Leumi shares were down 0.7% at 13.74 shekels in late trading on the Tel Aviv Stock Exchange.
Leumi had planned to make as many as 1,500 job cuts over the next three years, but accounting issues have forced it to settle for now at the 700 agreed on yesterday.
Nevertheless, the current round of layoffs will enable Leumi to take advantage of the offer to banks by Hedva Ber, Bank of Israel’s supervisor of banks, to banks to ease their capital adequacy requirements as a measure of a bank’s financial strength – if they act to cut costs.
Ber ordered Israel’s banks last December to improve their cost structure, which is conventionally measured as costs-to-operating revenues and promised to ease capital adequacy ratios for the banks that undertake the most aggressive streamlining efforts. Israeli banking costs are too high relative to banks in other countries belonging to the Organization for Economic Cooperation and Development (OECD) – an average of 70.2% in the years 2012-14 versus just 60% for OECD banks.

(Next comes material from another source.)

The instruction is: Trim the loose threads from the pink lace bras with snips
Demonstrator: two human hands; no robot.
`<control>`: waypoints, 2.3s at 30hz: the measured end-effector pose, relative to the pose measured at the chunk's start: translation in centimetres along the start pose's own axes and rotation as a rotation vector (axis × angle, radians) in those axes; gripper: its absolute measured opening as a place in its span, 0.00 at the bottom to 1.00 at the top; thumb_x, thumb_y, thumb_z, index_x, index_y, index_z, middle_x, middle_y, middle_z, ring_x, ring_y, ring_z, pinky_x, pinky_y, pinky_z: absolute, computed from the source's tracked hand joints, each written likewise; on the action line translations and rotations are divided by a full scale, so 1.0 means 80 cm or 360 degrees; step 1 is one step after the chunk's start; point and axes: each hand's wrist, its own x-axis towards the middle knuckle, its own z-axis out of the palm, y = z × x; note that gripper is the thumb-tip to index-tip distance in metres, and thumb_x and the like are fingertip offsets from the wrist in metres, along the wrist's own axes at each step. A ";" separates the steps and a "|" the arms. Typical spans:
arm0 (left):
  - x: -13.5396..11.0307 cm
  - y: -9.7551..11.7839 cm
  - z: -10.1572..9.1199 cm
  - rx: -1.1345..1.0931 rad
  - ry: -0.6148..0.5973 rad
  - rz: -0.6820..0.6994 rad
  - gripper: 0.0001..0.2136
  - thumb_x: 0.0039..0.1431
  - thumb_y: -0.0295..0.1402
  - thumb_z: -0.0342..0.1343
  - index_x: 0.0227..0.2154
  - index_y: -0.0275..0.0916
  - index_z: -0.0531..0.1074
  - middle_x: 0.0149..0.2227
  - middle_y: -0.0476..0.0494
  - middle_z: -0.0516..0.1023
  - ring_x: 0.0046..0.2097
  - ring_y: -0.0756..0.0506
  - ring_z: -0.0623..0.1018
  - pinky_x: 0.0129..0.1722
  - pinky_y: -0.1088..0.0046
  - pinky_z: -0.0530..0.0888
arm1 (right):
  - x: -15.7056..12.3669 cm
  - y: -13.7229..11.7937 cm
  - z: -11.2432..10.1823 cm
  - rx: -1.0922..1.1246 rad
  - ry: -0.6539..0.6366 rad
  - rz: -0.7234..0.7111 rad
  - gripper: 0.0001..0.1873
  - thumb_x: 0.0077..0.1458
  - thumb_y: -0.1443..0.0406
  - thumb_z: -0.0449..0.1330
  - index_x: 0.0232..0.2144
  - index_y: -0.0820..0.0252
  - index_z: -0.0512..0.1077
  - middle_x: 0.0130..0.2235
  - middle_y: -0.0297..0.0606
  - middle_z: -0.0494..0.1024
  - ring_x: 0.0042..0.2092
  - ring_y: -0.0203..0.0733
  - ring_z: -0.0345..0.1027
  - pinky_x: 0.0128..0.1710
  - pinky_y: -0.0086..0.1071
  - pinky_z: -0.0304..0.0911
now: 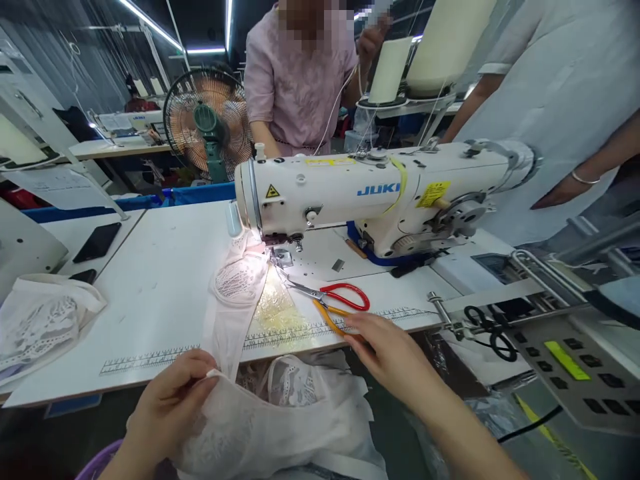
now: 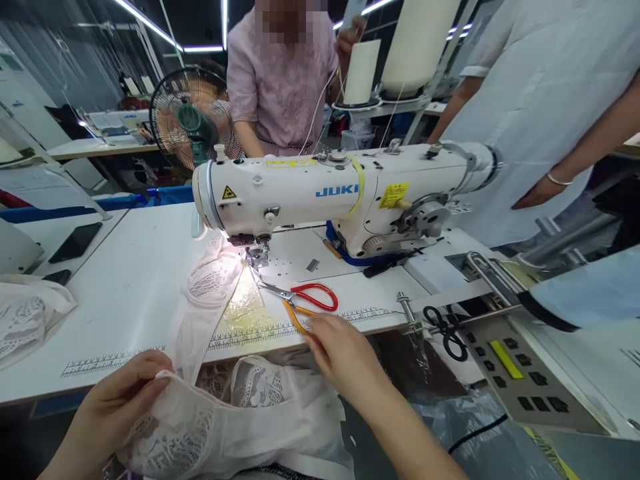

In Leumi’s case, it will be able to enjoy relief from the capital adequacy requirement by the 550 million-shekel cost of the program over five years. The easier requirement means the bank should be able to step up lending, Leumi said.
Leumi’s core Tier 1 capital-to-risk-weighted-assets ratio in Basel III terms rose to 9.96% at the end of March from 9.58% at the end of 2015. The bank must meet a minimum ratio of 10.3 percent by the start of 2017.
Leumi said that next year it will examine the success of the program and depending on the results, it could expand it.